映像は「いま」を示し、音は「どこか(誰か)の時間」を語る。
一致すれば現在としてまとまり、
ずれれば記憶や情緒として遠ざかっていく。
窓というメディアは、内と外、現在と過去、
自己と他者の“距離”を静かに増幅していく。
CHAPTER 3|Definition— 距離がつくる情緒
光と音のわずかな不一致は、
本来なら知覚が無視する微小な誤差にすぎない。
しかしそれが“情緒”の発火点になることがある。
距離は単なる空間の量ではなく、
「感覚が生成される場」そのものだ。
その場を、映像・音・窓・プロジェクションの多層構造で
立ち上げることを本作は試みている。
Creative Process
Structure|距離そのものを構造化する
本作は、「窓とは何か」を再定義する試みである。
それは単なる建築的開口部ではなく、世界を媒介する装置=メディアとして捉え直されている。

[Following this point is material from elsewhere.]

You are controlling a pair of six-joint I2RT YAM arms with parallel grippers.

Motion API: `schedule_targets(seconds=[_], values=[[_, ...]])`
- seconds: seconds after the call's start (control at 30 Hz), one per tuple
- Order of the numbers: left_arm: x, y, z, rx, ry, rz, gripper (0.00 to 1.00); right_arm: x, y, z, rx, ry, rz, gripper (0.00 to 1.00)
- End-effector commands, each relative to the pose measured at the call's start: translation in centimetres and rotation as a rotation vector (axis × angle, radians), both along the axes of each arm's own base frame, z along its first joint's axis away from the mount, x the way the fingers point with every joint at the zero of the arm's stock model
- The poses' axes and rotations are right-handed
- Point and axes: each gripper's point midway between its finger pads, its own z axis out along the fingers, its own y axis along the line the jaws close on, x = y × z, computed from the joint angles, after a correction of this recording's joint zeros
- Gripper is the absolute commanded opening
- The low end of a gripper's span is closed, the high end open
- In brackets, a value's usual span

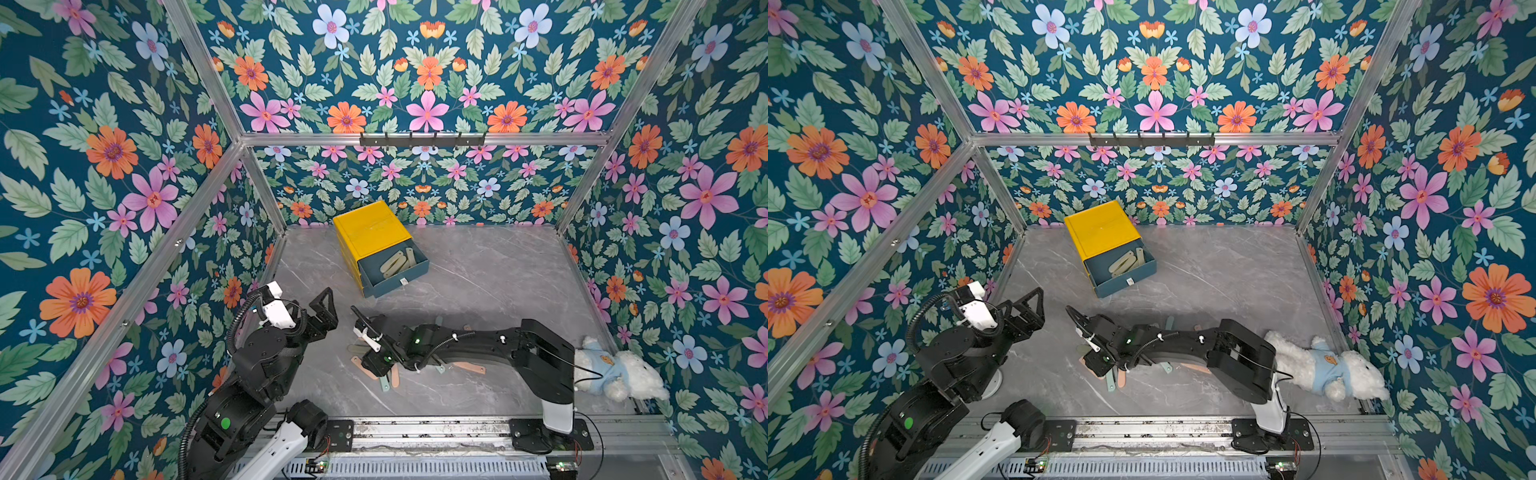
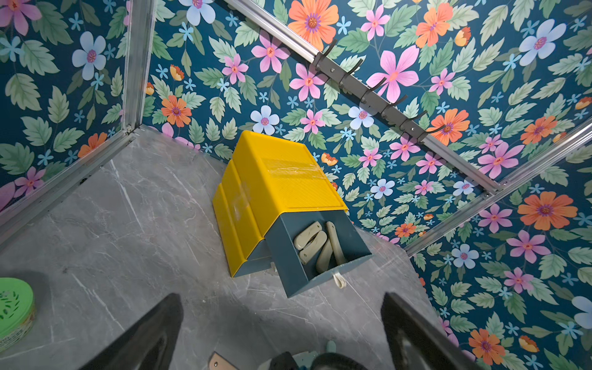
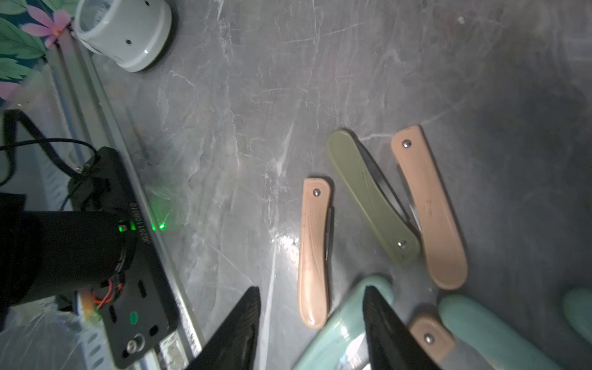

窓越しに見るという行為は、対象と自分との“距離”を生み出す。
DELAY は、光・音・映像を使いながら、その距離を構造的に可視化する作品である。
観る者の中に眠る“誰かの風景”を呼び起こし、「記憶としての風景」**を空間に再生する。
Design|思い出のメディウムとしての窓
窓に映る風景は記録映像ではなく“風景のポートレート”。
誰かが愛した景色の“感情の重さ”を保持したまま、
現在の空間に転写されるよう設計している。
プロジェクションはその窓を異化させ、
現実の床・壁に“残像”として憑依させる。
Curation|シンクロとズレの編集
映像と音は完全同期する瞬間と、意図的に外す瞬間を混在させている。
同期すると“現在”が出現し、
ズレると“記憶の遠さ”が立ち上がる。
この揺れそのものを、鑑賞者の内側に発生させることが目的。
Finishing| 情緒の閾値への着地
プロジェクションの陰影、窓から漏れる光の速度、
床面に落ちる光の模様─
すべてを“どの距離で鑑賞者の感覚が反応するか”で調整。
空間全体を、情緒が生まれる寸前の「閾値」に固定した。
CONTEXT|知覚の距離を扱う試みとして
本作は、あなたが長年扱ってきた
「差異の知覚」「構造としての美」「感覚の閾値」というテーマの延長線上にあり、
特に近年の The Unchosen における
「見える/見えないの境界」「別のレイヤーとしての視線構造」
と響き合う位置にある。
写真、AI肖像、インスタレーション
─それぞれのメディアを横断しながら、
“知覚が世界をどう形づくるか”を探る実践の一部として存在している。